Amy and Isabelle, by Elizabeth Strout, which I mentioned above. Evening Is the Whole Day, by our classmate Preeta Samarasan—another story of secrets corroding a family from within. You Are One of Them, by Elliott Holt—a novel with a narrator haunted by loss and grappling with how well (or whether) we can ever understand anyone.
What single piece of writerly advice (or essay/book about process) did you find most helpful as you were working?
While writing a novel, I think you naturally become omnivorous—at least, I did. You listen to anything and everything in case it helps. Taped above my desk are three quotes. From Preeta Samarasan: “It pretty much feels impossible until you’re done. It continues to feel impossible all the way through. I only began to acknowledge that it might be possible to finish when I was about 2 chapters from the end.” From Peter Ho Davies: “Progress and productivity are often a question of morale, not output.” And the classic from E.L. Doctorow: “Writing a novel is like driving a car at night: you can see only as far as your headlights, but you can make the whole trip that way.” They all boil down to the same thing: no one knows what they’re doing, so just keep going.

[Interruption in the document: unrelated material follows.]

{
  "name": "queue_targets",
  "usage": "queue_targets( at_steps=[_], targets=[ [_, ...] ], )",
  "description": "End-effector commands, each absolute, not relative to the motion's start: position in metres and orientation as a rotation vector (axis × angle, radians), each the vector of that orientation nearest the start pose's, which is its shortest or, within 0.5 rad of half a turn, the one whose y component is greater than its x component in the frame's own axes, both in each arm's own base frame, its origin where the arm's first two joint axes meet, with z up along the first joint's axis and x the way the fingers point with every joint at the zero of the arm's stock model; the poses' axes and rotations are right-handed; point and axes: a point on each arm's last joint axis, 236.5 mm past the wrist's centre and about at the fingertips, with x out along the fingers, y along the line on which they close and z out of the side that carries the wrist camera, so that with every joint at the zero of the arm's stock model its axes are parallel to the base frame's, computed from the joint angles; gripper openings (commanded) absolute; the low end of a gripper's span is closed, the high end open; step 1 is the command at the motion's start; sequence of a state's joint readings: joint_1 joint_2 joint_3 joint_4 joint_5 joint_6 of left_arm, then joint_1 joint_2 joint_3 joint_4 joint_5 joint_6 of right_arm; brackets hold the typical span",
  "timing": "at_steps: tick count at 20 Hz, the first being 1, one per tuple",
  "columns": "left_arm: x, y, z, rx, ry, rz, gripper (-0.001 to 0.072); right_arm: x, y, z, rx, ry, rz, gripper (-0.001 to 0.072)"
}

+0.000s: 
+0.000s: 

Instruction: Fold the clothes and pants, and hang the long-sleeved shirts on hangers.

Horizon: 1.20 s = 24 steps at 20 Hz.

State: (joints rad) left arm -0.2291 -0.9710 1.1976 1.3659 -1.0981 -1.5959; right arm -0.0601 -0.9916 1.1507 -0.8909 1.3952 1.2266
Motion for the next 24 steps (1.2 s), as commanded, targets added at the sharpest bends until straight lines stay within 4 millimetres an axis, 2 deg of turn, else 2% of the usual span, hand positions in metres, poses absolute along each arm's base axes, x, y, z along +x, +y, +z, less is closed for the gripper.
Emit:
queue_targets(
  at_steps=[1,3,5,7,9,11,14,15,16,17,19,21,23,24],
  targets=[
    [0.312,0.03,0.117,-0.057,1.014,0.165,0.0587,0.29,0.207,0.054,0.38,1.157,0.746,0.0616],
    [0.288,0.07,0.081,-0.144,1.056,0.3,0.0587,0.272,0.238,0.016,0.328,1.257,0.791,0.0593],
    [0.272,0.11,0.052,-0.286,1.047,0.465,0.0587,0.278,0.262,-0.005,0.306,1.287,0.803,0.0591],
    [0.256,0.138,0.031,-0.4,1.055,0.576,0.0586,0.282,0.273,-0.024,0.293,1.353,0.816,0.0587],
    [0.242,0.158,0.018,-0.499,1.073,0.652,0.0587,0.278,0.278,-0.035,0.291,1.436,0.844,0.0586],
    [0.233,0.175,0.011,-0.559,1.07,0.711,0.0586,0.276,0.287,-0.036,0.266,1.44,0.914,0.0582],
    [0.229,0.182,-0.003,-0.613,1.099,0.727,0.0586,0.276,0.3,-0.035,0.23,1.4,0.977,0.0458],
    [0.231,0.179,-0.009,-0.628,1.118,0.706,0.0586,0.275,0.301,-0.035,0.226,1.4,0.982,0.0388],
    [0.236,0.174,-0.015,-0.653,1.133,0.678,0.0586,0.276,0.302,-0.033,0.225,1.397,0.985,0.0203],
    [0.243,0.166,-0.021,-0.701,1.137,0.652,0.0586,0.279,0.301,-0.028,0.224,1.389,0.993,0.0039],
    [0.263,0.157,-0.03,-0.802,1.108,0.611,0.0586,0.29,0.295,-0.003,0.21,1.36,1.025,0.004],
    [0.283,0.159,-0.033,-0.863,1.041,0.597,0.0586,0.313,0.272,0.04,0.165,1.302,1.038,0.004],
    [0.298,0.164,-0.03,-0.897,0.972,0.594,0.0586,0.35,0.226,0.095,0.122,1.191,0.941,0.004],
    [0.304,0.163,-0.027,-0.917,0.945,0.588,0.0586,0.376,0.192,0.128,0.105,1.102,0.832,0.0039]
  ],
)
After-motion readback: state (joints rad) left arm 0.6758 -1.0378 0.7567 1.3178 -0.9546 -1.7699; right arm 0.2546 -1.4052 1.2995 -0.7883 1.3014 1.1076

Advice—the writerly kind—was the theme of this year’s One-Story Debutante Ball, where you were honored as a 2014 debutante. Famous writers auctioned off handwritten words of wisdom, and as a debutante, you contributed your own: “Sometimes Taking Things Out Counts as Writing.” What did you most enjoy about the ball? And can you describe this exciting annual event to our readers?
The One-Story Debutante Ball is One-Story magazine’s annual fundraiser: each year, they honor authors they’ve published who are now publishing their own debut books. It’s a spoof on the old-fashioned debutante balls, so everyone gets dressed up, and each “deb” is escorted down the aisle by a mentor, someone who’s been important to their writing and career. And I asked you to escort me, since you’ve not only been a dear friend, but you’ve also read my novel drafts, you helped me write my first reviews and essays and blog posts at FWR, and you’ve given me sage advice on all things writing for years.

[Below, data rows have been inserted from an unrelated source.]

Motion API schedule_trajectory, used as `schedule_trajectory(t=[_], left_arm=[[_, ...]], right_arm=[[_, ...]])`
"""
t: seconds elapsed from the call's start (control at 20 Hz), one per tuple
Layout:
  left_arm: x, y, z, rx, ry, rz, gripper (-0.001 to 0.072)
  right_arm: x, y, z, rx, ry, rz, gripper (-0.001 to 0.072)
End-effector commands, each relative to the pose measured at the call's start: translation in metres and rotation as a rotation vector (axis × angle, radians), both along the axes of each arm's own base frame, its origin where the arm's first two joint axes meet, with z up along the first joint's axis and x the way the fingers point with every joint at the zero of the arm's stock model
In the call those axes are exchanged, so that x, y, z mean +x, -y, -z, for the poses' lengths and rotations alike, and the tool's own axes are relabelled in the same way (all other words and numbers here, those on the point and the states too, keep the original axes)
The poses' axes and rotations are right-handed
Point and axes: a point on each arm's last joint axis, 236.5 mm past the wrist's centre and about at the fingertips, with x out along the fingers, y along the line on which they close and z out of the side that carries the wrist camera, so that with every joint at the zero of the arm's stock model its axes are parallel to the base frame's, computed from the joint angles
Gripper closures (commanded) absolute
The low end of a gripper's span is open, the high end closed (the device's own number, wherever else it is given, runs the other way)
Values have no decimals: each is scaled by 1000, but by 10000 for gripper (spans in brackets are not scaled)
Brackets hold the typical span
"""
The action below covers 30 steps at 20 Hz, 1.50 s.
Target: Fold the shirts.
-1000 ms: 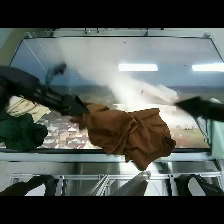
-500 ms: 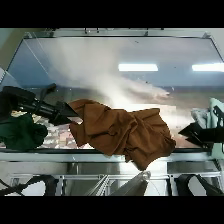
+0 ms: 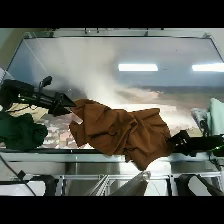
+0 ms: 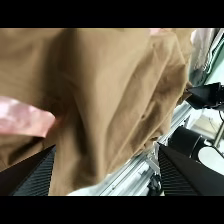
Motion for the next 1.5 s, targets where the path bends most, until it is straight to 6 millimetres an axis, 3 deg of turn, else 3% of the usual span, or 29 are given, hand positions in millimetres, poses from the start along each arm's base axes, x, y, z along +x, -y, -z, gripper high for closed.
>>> schedule_trajectory(t=[0.0,0.1,0.2,0.3,0.45,0.55,0.8,1.2,1.25,1.3,1.35,1.45], left_arm=[[11,6,22,-11,-49,32,-3],[18,4,25,-25,-66,52,-4],[29,-6,13,-40,-50,67,-4],[51,-35,6,29,-12,8,-4],[74,-84,18,177,-7,-133,-3],[77,-93,27,191,-9,-177,-3],[74,-83,65,213,-42,-223,-3],[66,-17,102,161,-145,-11,16],[66,-11,101,157,-146,13,75],[67,-7,97,151,-143,37,424],[72,-7,91,146,-132,44,699],[83,0,64,85,-104,52,685]], right_arm=[[16,-14,9,93,71,14,493],[29,-20,3,143,130,28,695],[37,-21,-1,152,172,36,694],[41,-21,-3,156,191,39,694],[42,-19,-2,143,203,35,694],[43,-19,-3,145,211,34,694],[48,-20,-7,157,231,47,694],[47,-25,-12,183,243,31,694],[47,-25,-12,184,243,31,694],[48,-25,-13,186,244,33,694],[50,-26,-16,193,262,34,694],[65,-30,-38,237,359,43,694]])
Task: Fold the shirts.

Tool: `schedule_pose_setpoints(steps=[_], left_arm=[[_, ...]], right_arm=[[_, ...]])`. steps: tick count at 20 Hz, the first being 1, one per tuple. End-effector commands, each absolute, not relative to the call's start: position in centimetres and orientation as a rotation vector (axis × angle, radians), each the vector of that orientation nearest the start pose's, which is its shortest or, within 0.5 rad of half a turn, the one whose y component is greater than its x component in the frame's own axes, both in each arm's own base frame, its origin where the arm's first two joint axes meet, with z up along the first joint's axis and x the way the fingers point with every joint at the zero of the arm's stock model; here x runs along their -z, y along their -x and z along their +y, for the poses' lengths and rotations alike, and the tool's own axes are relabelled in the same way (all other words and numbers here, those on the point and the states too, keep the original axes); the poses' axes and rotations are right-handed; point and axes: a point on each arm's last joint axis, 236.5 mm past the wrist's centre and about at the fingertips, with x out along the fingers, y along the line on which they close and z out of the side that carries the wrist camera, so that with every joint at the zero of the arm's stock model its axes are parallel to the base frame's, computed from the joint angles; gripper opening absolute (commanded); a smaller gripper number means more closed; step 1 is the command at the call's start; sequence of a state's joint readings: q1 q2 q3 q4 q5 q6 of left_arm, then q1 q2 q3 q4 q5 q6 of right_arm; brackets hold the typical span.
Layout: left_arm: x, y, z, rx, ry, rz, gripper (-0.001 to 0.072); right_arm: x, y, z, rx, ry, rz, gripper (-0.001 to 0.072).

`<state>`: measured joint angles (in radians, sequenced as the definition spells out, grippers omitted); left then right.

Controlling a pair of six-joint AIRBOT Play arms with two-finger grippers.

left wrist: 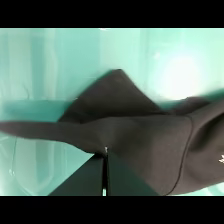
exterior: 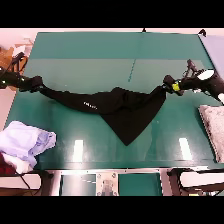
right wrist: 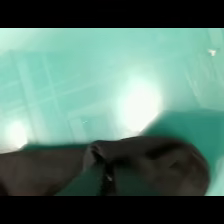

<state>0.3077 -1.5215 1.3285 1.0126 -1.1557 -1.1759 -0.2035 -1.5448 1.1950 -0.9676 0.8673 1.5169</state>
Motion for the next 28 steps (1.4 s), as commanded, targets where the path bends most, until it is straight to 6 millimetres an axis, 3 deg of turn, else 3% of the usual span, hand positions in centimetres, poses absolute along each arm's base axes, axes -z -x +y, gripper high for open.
schedule_pose_setpoints(steps=[1,3,5,6,7,10,12,14,17,20,22,23,24,25,28], left_arm=[[1.1,-45.6,2.7,0.233,0.391,1.150,0.0023],[0.8,-46.0,2.4,0.236,0.409,1.130,0.0023],[0.4,-46.1,1.9,0.252,0.437,1.123,0.0023],[0.2,-46.1,1.5,0.263,0.454,1.120,0.0023],[0.2,-46.1,1.4,0.268,0.460,1.122,0.0023],[0.2,-45.7,1.2,0.278,0.461,1.136,0.0024],[0.3,-45.3,0.9,0.293,0.455,1.154,0.0023],[0.4,-45.0,0.8,0.301,0.457,1.165,0.0024],[0.4,-45.0,0.8,0.301,0.457,1.165,0.0023],[0.4,-45.0,0.8,0.301,0.455,1.164,0.0024],[0.4,-45.0,0.8,0.303,0.453,1.163,0.0023],[0.4,-45.0,0.8,0.306,0.448,1.162,0.0024],[0.4,-45.0,0.8,0.307,0.447,1.164,0.0024],[0.4,-44.8,0.7,0.311,0.448,1.169,0.0024],[-0.4,-44.2,0.0,0.347,0.460,1.193,0.0023]], right_arm=[[4.6,-46.7,-0.1,-0.028,-0.710,1.157,0.0473],[2.7,-44.0,-0.4,-0.080,-0.730,1.250,0.0468],[1.5,-40.2,0.6,-0.135,-0.719,1.345,0.0465],[1.7,-38.1,1.4,-0.146,-0.707,1.391,0.0416],[2.3,-35.5,2.8,-0.159,-0.705,1.436,0.0371],[4.8,-26.6,8.1,-0.197,-0.699,1.581,0.0380],[7.1,-21.4,11.3,-0.192,-0.702,1.660,0.0495],[9.1,-18.9,14.8,-0.215,-0.754,1.668,0.0510],[10.6,-19.1,19.5,-0.255,-0.834,1.579,0.0508],[10.9,-21.0,21.9,-0.248,-0.859,1.492,0.0504],[11.0,-21.6,23.3,-0.266,-0.846,1.495,0.0447],[10.9,-21.7,24.0,-0.294,-0.832,1.497,0.0336],[10.6,-22.0,24.8,-0.338,-0.809,1.488,0.0146],[10.0,-22.3,25.4,-0.387,-0.777,1.471,0.0026],[5.4,-23.8,26.0,-0.543,-0.717,1.435,0.0020]])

The best things about the ball were—in no particular order—(1) getting dressed up, with head bling, and seeing all the other writers in their finest; (2) meeting and reading the next day with the other debutantes—I remembered most of their One Story stories and harbored literary crushes from afar; (3) seeing the first lines from all of our books set as streamers above the dance floor; and (4) partying with you and other NYC-based writer friends. Oh, and seeing all those writers dance!

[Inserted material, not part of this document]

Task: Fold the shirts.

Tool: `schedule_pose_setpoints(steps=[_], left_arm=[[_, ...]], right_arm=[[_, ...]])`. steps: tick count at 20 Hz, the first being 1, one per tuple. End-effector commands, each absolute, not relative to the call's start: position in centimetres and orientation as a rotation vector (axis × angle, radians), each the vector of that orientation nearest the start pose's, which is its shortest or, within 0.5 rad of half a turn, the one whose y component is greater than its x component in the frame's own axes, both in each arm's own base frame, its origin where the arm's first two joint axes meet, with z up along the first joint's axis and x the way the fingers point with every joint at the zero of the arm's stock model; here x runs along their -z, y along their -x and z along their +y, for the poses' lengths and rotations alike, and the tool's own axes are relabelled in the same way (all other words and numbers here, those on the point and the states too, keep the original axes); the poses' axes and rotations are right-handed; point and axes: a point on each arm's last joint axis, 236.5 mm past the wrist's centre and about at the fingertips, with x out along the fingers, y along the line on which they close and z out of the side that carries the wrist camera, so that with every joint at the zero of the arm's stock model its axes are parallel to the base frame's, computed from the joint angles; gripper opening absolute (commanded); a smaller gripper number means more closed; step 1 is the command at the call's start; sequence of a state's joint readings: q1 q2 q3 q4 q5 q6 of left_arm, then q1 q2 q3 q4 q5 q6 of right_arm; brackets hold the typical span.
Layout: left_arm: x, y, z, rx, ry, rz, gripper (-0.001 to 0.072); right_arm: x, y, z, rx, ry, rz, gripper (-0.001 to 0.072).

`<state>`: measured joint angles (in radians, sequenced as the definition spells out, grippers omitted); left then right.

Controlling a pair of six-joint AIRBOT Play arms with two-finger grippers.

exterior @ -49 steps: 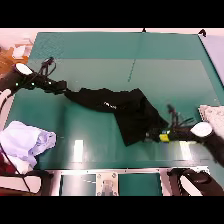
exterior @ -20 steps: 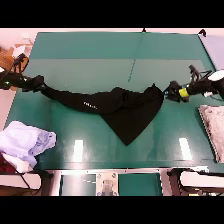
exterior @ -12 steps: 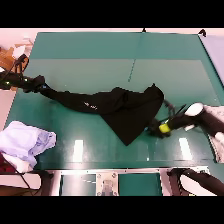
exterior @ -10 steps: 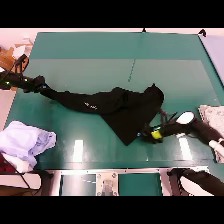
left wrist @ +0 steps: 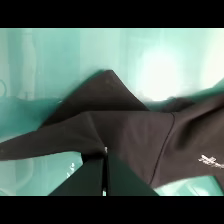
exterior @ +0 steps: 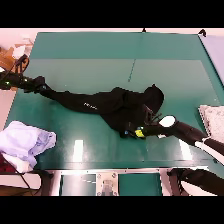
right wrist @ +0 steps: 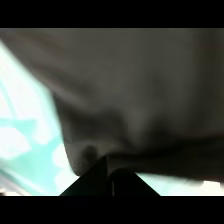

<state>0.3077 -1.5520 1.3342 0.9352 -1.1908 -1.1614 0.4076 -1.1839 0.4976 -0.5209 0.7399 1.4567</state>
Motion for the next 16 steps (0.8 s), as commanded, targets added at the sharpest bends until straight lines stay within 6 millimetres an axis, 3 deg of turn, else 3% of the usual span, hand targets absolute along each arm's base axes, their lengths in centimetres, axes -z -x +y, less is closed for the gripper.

Seeing writers dance is always fantastic, but these attendees really caught the fever.
Almost as fun as being a reader for this project over the last several years was helping you shop for your forthcoming book tour. While walking the dressing room runway at Macy’s, we talked (and joked) about an author persona–what it is, what yours might be, and the pressure in current publishing culture for authors–particularly women–to market themselves as well as their books. I imagine it’s both an exciting time and a fraught one, putting yourself out there. Can you characterize the persona that is “Celeste Ng, Author,” and describe how you answer to the pressures of publicizing the results of what was at first a fiercely private act of writing a novel?
Writing is so solitary, and so different from publishing and publicity. I’m incredibly lucky to have that opportunity, but I’m still trying to wrap my mind around the idea that this book is Out There. It’s a little like dancing around like a nut in your apartment and then realizing the curtains are open and people are watching: oh my god, people can see me! So I’m still working on the persona, but as much as possible, I’m trying to make it genuinely me, or at least the person I hope to actually be: informed but irreverent; thoughtful with a generous dash of whimsy; passionate, but not drinking anyone’s Kool-Aid. Okay: also a little more articulate, and much better dressed.